### [TASK BRIEF]
Go through the material below and tally every line with the string "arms". Reply with the number only.

### [DATASET CONTENT]
========

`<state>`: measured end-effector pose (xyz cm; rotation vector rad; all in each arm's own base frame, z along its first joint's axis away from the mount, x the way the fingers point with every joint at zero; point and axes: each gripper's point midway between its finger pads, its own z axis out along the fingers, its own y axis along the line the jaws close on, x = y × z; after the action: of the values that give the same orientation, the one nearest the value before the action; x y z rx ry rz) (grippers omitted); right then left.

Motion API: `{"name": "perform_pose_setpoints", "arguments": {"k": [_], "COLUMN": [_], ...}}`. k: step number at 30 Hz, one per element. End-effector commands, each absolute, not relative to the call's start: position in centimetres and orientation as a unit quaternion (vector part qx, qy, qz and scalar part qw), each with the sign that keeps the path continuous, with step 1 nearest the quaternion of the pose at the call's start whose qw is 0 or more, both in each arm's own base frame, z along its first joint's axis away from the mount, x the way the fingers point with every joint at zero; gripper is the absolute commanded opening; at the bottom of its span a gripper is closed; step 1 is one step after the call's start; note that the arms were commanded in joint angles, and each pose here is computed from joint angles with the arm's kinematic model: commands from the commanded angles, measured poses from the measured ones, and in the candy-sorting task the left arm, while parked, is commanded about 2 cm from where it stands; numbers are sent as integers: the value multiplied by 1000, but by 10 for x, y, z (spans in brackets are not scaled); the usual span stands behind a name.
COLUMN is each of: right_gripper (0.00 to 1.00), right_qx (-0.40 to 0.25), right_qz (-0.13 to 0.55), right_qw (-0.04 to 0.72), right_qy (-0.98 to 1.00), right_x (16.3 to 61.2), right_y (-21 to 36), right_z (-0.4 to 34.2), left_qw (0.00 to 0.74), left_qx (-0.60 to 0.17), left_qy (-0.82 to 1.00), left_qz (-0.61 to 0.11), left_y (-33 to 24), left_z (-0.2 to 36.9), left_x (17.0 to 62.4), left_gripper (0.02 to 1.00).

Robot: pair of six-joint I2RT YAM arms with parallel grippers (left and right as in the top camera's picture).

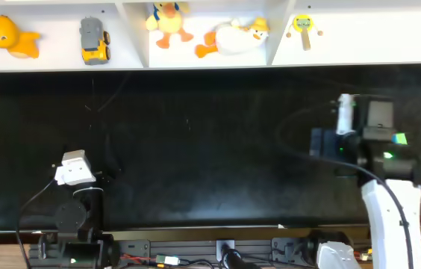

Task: Store Toys

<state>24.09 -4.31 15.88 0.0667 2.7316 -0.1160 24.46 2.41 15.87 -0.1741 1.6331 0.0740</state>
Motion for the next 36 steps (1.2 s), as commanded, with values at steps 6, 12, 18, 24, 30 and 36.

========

### [EXERCISE ANSWER]
2